I was reading some of Whites book on biopsychosocial medicine, and there's a discussion where they're talking about how to promote it. They say that the government only gets interested when they're told it is a way to save money.
Aylward said: I have been given a lot of information that reinforces some of the messages that I have passed on to decision makers. We had some great difficulty last year persuading certain people that the way forward in the more effective assessment of disability and its management in people on State benefits lay more with a biopsychosocial approach. There seems to be an antipathy in some parts of Government towards anything without a hard evidence base.
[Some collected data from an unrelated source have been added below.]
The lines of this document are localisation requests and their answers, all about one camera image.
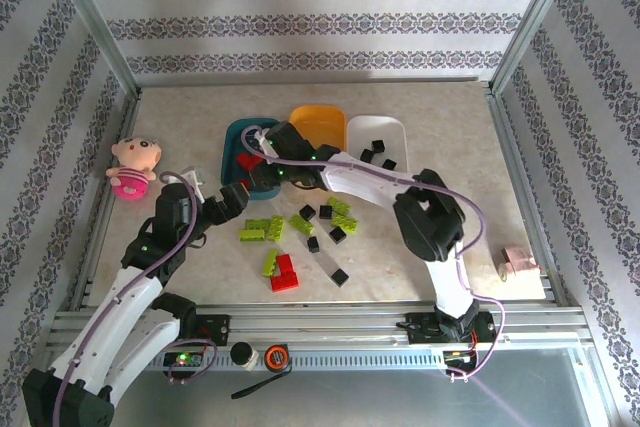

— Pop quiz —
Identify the black capped small bottle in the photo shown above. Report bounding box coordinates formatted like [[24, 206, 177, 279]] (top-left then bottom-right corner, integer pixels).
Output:
[[229, 341, 260, 372]]

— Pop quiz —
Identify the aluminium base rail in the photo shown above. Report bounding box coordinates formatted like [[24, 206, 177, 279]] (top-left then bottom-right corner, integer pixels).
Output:
[[47, 302, 594, 351]]

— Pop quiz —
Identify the circuit board with green light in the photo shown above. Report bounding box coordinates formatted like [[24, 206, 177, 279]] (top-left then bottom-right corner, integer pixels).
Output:
[[164, 351, 204, 368]]

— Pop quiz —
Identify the yellow plastic container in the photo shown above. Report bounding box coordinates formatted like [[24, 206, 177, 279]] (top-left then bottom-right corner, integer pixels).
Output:
[[288, 105, 349, 153]]

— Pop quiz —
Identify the small pink box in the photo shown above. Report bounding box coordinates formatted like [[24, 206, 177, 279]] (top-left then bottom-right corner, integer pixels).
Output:
[[492, 245, 539, 281]]

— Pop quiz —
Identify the aluminium frame post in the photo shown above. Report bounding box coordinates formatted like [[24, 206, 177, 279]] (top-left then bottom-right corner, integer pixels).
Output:
[[489, 0, 586, 96], [43, 0, 141, 96]]

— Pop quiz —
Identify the pink plush doll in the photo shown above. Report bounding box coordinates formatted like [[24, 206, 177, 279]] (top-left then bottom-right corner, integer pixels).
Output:
[[105, 134, 164, 202]]

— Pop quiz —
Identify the white plastic container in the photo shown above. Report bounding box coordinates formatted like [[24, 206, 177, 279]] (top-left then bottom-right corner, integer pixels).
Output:
[[345, 115, 409, 183]]

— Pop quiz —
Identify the aluminium frame rail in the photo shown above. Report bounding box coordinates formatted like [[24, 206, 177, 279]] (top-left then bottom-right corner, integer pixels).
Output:
[[137, 75, 494, 88], [484, 89, 584, 311], [69, 91, 144, 311]]

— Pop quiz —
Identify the teal plastic container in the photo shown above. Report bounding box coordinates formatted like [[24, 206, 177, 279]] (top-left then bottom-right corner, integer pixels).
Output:
[[221, 117, 284, 202]]

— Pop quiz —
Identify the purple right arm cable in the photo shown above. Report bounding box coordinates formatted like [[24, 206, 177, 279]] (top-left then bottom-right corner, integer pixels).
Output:
[[239, 124, 507, 383]]

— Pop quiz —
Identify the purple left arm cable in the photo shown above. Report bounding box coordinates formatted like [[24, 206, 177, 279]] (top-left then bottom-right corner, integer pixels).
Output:
[[52, 170, 219, 427]]

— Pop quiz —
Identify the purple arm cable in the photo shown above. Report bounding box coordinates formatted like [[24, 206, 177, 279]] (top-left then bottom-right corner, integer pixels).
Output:
[[52, 170, 219, 427], [239, 124, 507, 383]]

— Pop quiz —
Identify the slotted grey cable duct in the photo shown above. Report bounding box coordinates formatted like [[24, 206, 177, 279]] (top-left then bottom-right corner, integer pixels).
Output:
[[144, 349, 451, 373]]

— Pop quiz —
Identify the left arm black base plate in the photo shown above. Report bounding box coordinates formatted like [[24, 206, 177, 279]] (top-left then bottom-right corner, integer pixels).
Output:
[[194, 314, 232, 347]]

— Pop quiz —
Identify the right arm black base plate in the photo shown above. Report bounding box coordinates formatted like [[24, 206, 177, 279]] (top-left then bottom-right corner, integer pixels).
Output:
[[405, 311, 499, 348]]
If the biopsychosocial approach is perceived in (such a) way, it is very difficult to get the Department of Health, amongst others in Government, to favour interventions and rehabilitation adopting the biopsychosocial approach. But in recent months Im beginning to see a change.
Wessely: What made some of the policy makers change their views?
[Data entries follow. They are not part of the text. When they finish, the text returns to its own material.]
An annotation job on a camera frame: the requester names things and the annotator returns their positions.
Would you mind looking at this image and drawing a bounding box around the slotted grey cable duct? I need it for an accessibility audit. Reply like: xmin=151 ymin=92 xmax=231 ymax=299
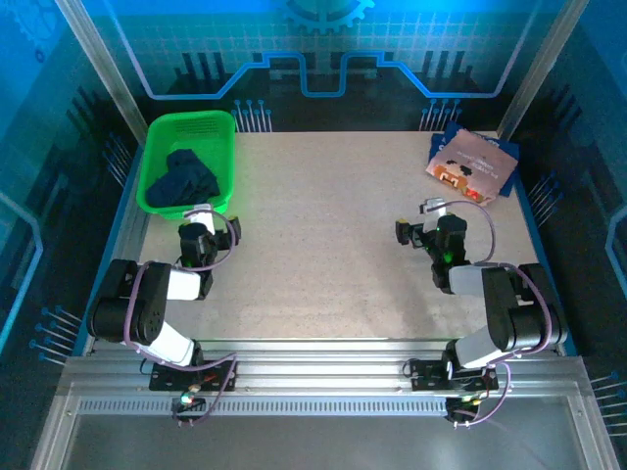
xmin=77 ymin=399 xmax=577 ymax=417

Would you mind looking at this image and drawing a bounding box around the dark blue t-shirt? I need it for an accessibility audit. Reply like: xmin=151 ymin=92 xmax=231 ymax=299
xmin=145 ymin=149 xmax=221 ymax=208

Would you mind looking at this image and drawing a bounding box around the green plastic basket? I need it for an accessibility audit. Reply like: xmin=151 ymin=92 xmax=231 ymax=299
xmin=135 ymin=110 xmax=237 ymax=219

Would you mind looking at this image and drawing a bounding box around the aluminium front rail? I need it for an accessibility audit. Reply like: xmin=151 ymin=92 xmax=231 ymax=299
xmin=58 ymin=340 xmax=597 ymax=400

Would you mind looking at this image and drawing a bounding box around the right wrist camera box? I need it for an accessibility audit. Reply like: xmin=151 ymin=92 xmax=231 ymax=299
xmin=418 ymin=197 xmax=448 ymax=217

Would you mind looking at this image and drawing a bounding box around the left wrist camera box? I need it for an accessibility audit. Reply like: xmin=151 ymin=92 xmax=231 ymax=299
xmin=183 ymin=203 xmax=217 ymax=235

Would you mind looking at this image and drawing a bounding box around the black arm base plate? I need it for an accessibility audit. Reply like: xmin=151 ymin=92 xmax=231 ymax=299
xmin=148 ymin=359 xmax=239 ymax=393
xmin=404 ymin=358 xmax=501 ymax=393

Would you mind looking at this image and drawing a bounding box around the aluminium frame side rail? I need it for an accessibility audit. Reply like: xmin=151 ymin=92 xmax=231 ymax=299
xmin=570 ymin=394 xmax=624 ymax=470
xmin=29 ymin=391 xmax=82 ymax=470

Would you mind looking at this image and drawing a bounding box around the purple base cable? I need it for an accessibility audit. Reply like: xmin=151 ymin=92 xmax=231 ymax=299
xmin=170 ymin=352 xmax=240 ymax=428
xmin=453 ymin=361 xmax=513 ymax=430

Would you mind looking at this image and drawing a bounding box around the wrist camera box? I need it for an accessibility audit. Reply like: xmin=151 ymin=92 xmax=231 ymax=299
xmin=183 ymin=203 xmax=217 ymax=235
xmin=418 ymin=197 xmax=448 ymax=217

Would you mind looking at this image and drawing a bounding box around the aluminium frame post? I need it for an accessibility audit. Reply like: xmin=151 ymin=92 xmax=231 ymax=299
xmin=54 ymin=0 xmax=150 ymax=143
xmin=495 ymin=0 xmax=592 ymax=142

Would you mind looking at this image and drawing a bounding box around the small LED control board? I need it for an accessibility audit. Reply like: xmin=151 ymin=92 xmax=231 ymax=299
xmin=170 ymin=389 xmax=207 ymax=426
xmin=445 ymin=395 xmax=484 ymax=428
Aylward: Systematic reviews of the literature garnering evidence to support the biopsychosocial concept. Recent meetings of focus groups of key opinion makers (now) support ---with authoritative and expert opinion --- the value of biopsychosocial approaches. There are going to be some developments soon. The key aspect has been effectively communicating this in a far more robust and authoritative way.
edit: I'm unable to get access to this second section in googlebooks. Is it a misquote? Sorry for the confusion, but I think it would be best to assume it's inaccurate for now.
edit2: It seems to no longer be available in google books, but one can access this bit (p220) on Amazon. It has been condensed somewhat, but not in a way that I think is misleading (although it was hard to cross check it all!)
Professor Gordon Waddell (Centre for Psychosocial and Disability Research, Cardiff) said: It may actually be easier to change patients and the public, and they will then force the professionals to change. Some decision makers were very jaundiced. It is all about money. The main thing was to persuade the Treasury that there was an opportunity for keeping costs down.
Professor Robert Lewin said: One of the things that Greville Mitchell is helping us do through One-Health is an analysis that will look at the lost opportunity costs from not using cognitive behavioural therapy approaches. We are doing this in collaboration with Jos Kleijnen.
...
Greville Mitchell said: If you go to Gordon Brown (UK Chancellor of the Exchequer) and say, We can prove to you that if we address this issue, we can save 2 billion, then you have his full attention.
Mansel Aylward said: That is the approach that has been taken.
I can't copy/paste from google books, so took the above from here:
http://www.meactionuk.org.uk/PROOF_POSITIVE.htm
A google search for quotes from the above should turn up a link to google books.
I've been surprised by how little discussion there's been about the recent disability benefit reforms in the UK, and only blogs from disability campaigners mentioning the significance of the biopsychosocial approach to disability to them. I still naively expect massive social changes to receive some sort of analysis and investigation by our media.
re demonising benefit claimants. In some way, I prefer the open disdain for the disabled that comes from the way the Conservatives have promoted these reforms. It's more honest than the paternalistic pose Labour adopted to justify massive cuts to the help those with health problems receive. In many way, the biopsychosocial approach to CFS seems a very 'New Labour' project.